(Excerpted data):
-- Opening Marker --

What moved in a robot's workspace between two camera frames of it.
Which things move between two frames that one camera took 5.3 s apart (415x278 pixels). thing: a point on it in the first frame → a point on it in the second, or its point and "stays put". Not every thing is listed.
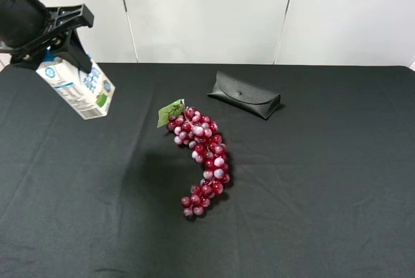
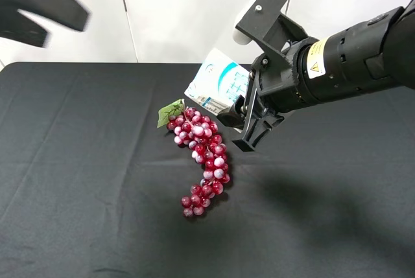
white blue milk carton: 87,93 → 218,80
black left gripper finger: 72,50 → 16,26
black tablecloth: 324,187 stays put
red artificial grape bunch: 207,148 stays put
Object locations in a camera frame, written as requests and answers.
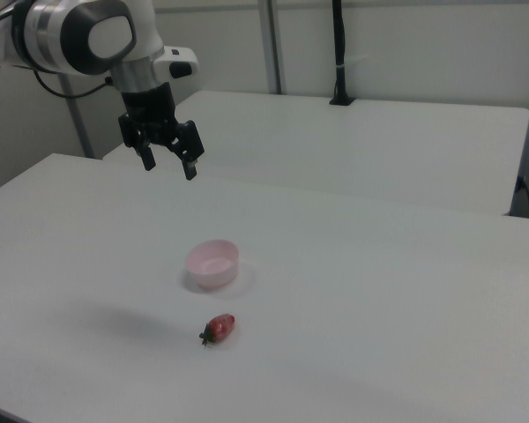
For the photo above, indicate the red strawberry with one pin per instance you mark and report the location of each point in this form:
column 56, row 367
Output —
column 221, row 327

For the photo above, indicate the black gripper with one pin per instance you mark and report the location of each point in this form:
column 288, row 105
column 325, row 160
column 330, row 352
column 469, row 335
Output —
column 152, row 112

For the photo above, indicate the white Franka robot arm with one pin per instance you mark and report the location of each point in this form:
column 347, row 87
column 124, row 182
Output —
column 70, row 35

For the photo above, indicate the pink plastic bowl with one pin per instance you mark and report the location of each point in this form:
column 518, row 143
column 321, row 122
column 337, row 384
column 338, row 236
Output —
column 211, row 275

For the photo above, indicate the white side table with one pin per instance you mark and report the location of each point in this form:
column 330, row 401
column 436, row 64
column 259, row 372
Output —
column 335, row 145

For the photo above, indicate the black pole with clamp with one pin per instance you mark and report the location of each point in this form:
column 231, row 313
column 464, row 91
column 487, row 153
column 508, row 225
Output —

-- Closing Marker --

(Your objective): Say how many lines of the data hold the word "each", and leave out everything but the number.

(Expected answer): 6